Provided information: Begin

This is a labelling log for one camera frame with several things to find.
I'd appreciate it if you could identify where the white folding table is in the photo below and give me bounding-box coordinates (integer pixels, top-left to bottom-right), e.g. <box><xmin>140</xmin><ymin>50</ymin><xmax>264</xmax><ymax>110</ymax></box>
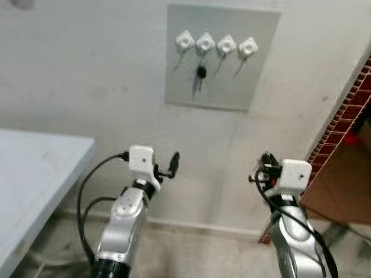
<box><xmin>0</xmin><ymin>129</ymin><xmax>96</xmax><ymax>277</ymax></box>

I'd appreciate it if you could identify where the white adhesive wall hook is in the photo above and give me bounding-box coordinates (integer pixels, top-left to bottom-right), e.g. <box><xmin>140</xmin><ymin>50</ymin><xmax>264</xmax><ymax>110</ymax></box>
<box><xmin>234</xmin><ymin>37</ymin><xmax>259</xmax><ymax>78</ymax></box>
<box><xmin>174</xmin><ymin>30</ymin><xmax>196</xmax><ymax>71</ymax></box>
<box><xmin>195</xmin><ymin>32</ymin><xmax>216</xmax><ymax>58</ymax></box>
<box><xmin>215</xmin><ymin>35</ymin><xmax>237</xmax><ymax>75</ymax></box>

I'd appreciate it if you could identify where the red brick pattern partition edge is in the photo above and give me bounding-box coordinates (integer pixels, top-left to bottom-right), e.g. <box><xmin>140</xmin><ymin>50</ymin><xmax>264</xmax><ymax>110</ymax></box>
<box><xmin>260</xmin><ymin>55</ymin><xmax>371</xmax><ymax>244</ymax></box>

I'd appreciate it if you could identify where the white skirting board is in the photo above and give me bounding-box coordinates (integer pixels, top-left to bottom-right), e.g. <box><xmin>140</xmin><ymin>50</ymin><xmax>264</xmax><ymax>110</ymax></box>
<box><xmin>52</xmin><ymin>211</ymin><xmax>267</xmax><ymax>239</ymax></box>

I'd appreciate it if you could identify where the black car key with ring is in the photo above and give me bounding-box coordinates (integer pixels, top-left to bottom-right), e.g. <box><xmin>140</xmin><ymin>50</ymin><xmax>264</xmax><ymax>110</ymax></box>
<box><xmin>194</xmin><ymin>57</ymin><xmax>208</xmax><ymax>93</ymax></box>

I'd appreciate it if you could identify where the brown partition panel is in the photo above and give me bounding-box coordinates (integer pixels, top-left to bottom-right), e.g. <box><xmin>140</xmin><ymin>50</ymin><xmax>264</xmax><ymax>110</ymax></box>
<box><xmin>300</xmin><ymin>125</ymin><xmax>371</xmax><ymax>225</ymax></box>

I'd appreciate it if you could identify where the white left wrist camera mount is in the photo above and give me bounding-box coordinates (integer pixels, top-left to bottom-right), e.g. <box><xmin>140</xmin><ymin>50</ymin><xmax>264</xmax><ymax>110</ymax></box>
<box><xmin>128</xmin><ymin>145</ymin><xmax>160</xmax><ymax>192</ymax></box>

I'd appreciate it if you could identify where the red round object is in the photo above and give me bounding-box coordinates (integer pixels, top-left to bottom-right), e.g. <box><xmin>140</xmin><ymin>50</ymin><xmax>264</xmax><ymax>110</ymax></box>
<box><xmin>342</xmin><ymin>132</ymin><xmax>359</xmax><ymax>145</ymax></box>

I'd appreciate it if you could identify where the grey wall board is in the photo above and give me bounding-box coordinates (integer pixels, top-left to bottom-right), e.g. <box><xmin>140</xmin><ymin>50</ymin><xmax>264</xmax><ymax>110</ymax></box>
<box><xmin>165</xmin><ymin>4</ymin><xmax>282</xmax><ymax>112</ymax></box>

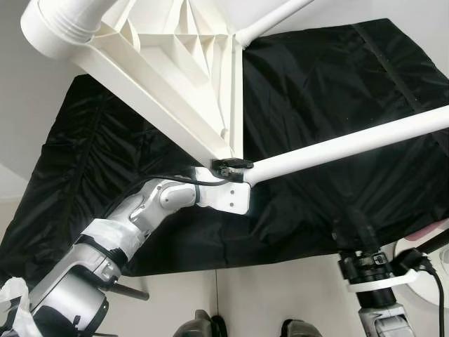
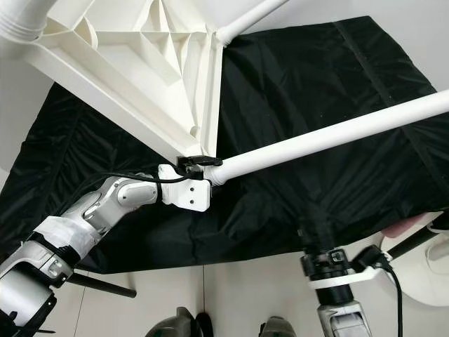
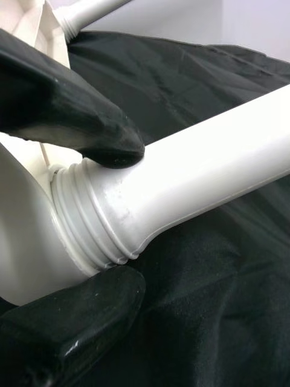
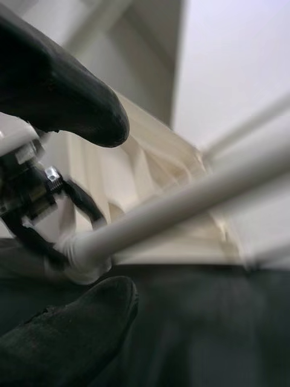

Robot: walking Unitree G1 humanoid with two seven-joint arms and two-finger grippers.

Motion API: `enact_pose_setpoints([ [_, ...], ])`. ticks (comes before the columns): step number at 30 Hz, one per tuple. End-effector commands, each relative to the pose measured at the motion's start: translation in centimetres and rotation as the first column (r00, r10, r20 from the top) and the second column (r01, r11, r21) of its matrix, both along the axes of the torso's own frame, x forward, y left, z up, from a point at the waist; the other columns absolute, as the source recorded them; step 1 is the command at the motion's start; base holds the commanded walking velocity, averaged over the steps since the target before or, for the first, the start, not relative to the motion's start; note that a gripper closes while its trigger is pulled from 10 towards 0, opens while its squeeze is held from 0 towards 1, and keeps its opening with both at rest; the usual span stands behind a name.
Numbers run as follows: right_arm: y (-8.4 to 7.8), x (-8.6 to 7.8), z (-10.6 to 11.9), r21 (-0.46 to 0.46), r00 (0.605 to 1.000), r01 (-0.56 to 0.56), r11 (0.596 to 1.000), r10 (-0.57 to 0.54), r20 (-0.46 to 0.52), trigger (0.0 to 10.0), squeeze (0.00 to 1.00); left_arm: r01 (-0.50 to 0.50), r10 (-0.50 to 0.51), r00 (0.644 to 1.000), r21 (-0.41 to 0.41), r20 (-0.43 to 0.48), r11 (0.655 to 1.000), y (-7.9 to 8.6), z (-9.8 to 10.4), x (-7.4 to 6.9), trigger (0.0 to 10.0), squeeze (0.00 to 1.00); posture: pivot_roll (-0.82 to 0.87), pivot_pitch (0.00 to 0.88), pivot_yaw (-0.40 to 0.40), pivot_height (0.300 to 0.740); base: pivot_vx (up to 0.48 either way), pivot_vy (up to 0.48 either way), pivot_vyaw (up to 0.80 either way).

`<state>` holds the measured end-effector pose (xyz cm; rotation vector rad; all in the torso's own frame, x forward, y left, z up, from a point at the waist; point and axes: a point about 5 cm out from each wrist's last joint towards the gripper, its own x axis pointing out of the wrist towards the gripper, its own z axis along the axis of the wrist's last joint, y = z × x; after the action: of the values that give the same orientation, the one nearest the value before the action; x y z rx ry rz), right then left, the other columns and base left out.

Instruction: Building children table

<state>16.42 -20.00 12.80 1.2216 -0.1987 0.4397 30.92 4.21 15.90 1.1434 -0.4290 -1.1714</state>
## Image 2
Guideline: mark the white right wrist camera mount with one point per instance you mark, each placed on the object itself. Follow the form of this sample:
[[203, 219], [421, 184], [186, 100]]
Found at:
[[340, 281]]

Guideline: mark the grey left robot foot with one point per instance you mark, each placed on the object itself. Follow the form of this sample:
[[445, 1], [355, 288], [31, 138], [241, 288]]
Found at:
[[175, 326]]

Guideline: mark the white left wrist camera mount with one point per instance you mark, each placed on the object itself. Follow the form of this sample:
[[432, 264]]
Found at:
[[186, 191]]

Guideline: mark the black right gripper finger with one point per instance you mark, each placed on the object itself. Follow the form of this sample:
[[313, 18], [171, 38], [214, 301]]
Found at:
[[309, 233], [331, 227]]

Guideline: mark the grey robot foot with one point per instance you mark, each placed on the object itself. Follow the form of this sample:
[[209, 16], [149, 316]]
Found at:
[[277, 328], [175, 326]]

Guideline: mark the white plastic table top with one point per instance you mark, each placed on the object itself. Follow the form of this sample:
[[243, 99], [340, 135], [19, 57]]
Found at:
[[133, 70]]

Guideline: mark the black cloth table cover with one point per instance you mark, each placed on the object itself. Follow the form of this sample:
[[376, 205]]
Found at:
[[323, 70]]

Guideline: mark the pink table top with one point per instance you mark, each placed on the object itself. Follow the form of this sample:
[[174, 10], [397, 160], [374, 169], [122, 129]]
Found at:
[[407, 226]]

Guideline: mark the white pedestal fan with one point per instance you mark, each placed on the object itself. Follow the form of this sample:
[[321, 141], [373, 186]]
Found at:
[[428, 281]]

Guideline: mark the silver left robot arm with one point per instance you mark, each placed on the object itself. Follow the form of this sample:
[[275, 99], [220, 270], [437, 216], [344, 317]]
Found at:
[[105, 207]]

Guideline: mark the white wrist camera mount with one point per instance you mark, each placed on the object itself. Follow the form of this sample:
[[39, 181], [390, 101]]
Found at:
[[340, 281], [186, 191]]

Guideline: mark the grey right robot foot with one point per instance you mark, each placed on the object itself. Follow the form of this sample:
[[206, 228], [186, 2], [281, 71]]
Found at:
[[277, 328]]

Provided information: End

[The problem] From the line that contains "[[445, 1], [355, 288], [31, 138], [241, 288]]" through the end of the records above, print every line exactly and nothing else.

[Solution]
[[445, 1], [355, 288], [31, 138], [241, 288]]
Found at:
[[175, 326]]

Guideline: mark the white left wrist camera mount with one point per instance you mark, each placed on the object itself. Follow the form of this sample:
[[432, 264]]
Found at:
[[186, 191]]

Guideline: mark the black right gripper finger with one point per instance you mark, each placed on the object itself. Follow the form of this sample:
[[313, 18], [171, 38], [214, 301]]
Found at:
[[309, 233], [331, 227]]

Guideline: mark the grey robot foot with one point per instance you mark, each placed on the object itself. Follow the form of this sample:
[[209, 16], [149, 316]]
Found at:
[[277, 328], [175, 326]]

Guideline: mark the white plastic table top with one point per instance you mark, each placed on the object itself. Follow the form of this sample:
[[243, 99], [340, 135], [19, 57]]
Found at:
[[133, 70]]

Guideline: mark the black cloth table cover with one point per instance you mark, each placed on the object itself. Follow the form of this sample:
[[376, 205]]
Found at:
[[323, 70]]

Guideline: mark the pink table top with one point per instance you mark, each placed on the object itself. Follow the form of this sample:
[[174, 10], [397, 160], [374, 169], [122, 129]]
Found at:
[[407, 226]]

Guideline: mark the white pedestal fan with one point per instance you mark, each placed on the object itself. Follow the form of this sample:
[[321, 141], [373, 186]]
Found at:
[[428, 281]]

Guideline: mark the silver left robot arm with one point per instance you mark, each placed on the object itself. Follow the form of this sample:
[[275, 99], [220, 270], [437, 216], [344, 317]]
Found at:
[[105, 207]]

Guideline: mark the white wrist camera mount with one point per instance you mark, each placed on the object itself. Follow the form of this sample:
[[39, 181], [390, 101]]
Found at:
[[340, 281], [186, 191]]

Guideline: mark the grey right robot foot with one point per instance you mark, each placed on the object itself. Follow the form of this sample:
[[206, 228], [186, 2], [281, 71]]
Found at:
[[277, 328]]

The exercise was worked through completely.